We can imagine our DNA molecule as one long string and a gene as one stretch of that string. When that stretch is read by the right machinery, the corresponding protein will be made. But on either side of that important stretch are equally important docking sites. When the correct molecule finds its docking site, like a key fitting into the right lock, it serves as either an all-clear signal for the gene to be turned on or as a pause signal. On switch or off switch, green light or stop sign. This is one of the main ways in which gene expression is carefully regulated.
The molecules binding to these docking sites are known as trans-acting elements. The word “element” here is not related to what we see in the periodic table of elements, like hydrogen and helium. It is used in the broader sense of a part. These trans-acting elements are encoded by other bits of DNA, often far away, so these molecules come from the great “beyond” that the word “trans” conjures up. And the docking sites they bind to, the ones on the same strand of DNA as the gene they regulate, are of course known as cis-acting elements. Regulation is achieved by trans-acting elements binding to cis-acting elements.
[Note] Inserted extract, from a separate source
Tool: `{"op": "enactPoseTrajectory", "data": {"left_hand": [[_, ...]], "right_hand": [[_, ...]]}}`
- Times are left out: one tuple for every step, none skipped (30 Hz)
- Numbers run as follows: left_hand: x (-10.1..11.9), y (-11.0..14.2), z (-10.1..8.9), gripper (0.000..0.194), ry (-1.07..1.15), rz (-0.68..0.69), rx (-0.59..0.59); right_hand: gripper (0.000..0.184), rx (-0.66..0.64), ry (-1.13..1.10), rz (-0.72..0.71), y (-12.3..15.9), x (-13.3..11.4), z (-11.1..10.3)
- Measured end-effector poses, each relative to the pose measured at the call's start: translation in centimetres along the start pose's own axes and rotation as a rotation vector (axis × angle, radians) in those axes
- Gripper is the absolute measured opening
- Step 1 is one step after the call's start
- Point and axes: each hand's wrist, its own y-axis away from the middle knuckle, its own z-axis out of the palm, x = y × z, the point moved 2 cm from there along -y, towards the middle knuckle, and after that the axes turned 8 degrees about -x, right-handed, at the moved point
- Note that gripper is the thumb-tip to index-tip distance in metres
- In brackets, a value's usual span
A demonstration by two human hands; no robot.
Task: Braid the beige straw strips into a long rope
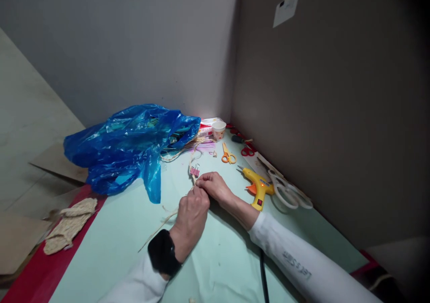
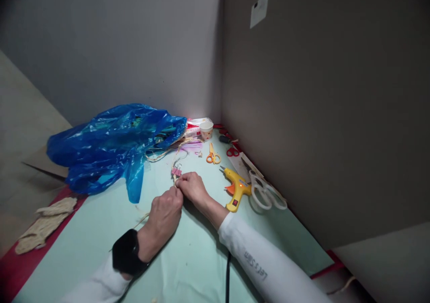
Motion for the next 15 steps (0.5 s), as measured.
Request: {"op": "enactPoseTrajectory", "data": {"left_hand": [[0.3,0.1,0.1,0.042,-0.015,0.001,0.004],[0.6,0.3,0.3,0.042,-0.023,0.003,0.006],[0.9,0.6,0.4,0.042,-0.024,0.006,0.008],[1.2,1.0,0.5,0.041,-0.018,0.012,0.008],[1.5,1.4,0.6,0.040,-0.001,0.023,0.005],[1.6,1.8,0.4,0.038,0.029,0.045,-0.002],[1.7,2.2,0.1,0.035,0.058,0.085,-0.016],[1.4,2.4,-0.3,0.031,0.133,0.108,-0.026],[1.0,2.4,-0.9,0.025,0.212,0.138,-0.041],[0.2,2.1,-1.6,0.021,0.302,0.156,-0.050],[-1.0,1.6,-2.3,0.017,0.590,0.026,-0.014],[-2.3,0.9,-2.8,0.021,0.684,-0.054,0.004],[-3.4,0.1,-3.2,0.025,0.743,-0.097,0.008],[-4.4,-0.7,-3.4,0.024,0.815,-0.115,-0.023],[-5.1,-1.5,-3.3,0.022,0.896,-0.115,-0.081]], "right_hand": [[0.014,-0.005,-0.018,0.004,-0.1,0.1,0.1],[0.013,-0.011,-0.036,0.008,-0.1,0.1,0.1],[0.012,-0.019,-0.055,0.013,-0.2,0.1,0.2],[0.011,-0.029,-0.074,0.019,-0.2,0.2,0.2],[0.010,-0.040,-0.096,0.026,-0.3,0.2,0.2],[0.009,-0.053,-0.119,0.033,-0.3,0.2,0.2],[0.009,-0.066,-0.144,0.040,-0.2,0.1,0.1],[0.010,-0.081,-0.171,0.048,-0.2,0.1,0.0],[0.011,-0.096,-0.199,0.056,-0.2,0.0,-0.1],[0.012,-0.113,-0.228,0.066,-0.1,-0.1,-0.3],[0.014,-0.130,-0.256,0.076,-0.1,-0.2,-0.4],[0.015,-0.146,-0.283,0.085,-0.1,-0.2,-0.5],[0.015,-0.160,-0.306,0.092,0.0,-0.3,-0.6],[0.016,-0.171,-0.327,0.096,0.0,-0.4,-0.7],[0.015,-0.178,-0.343,0.097,0.0,-0.5,-0.7]]}}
The prefix “cis-” has thus made its way from Latin to geography—“cisalpine” meaning “on our side of the Alps”—from chemistry to chemotherapy—cisplatin being an anticancer drug whose ammine groups are on the same side of its platinum atom—from molecular biology to how we understand the complex reality of sex and gender.
The world is a complicated place. Words help make sense of it.
Take-home message:
-The prefix “cis-” comes from the Latin meaning “on this side,” as opposed to “trans-” which means “on the other side of” or “beyond.”
-In chemistry, the prefix “cis-” is added to the name of a molecule when two atoms or groups are situated on the same side of a plane of symmetry passing through the molecule, like a double bond between two carbon atoms.
-In molecular biology, a cis-acting element regulates a neighbouring gene when it binds to a trans-acting element.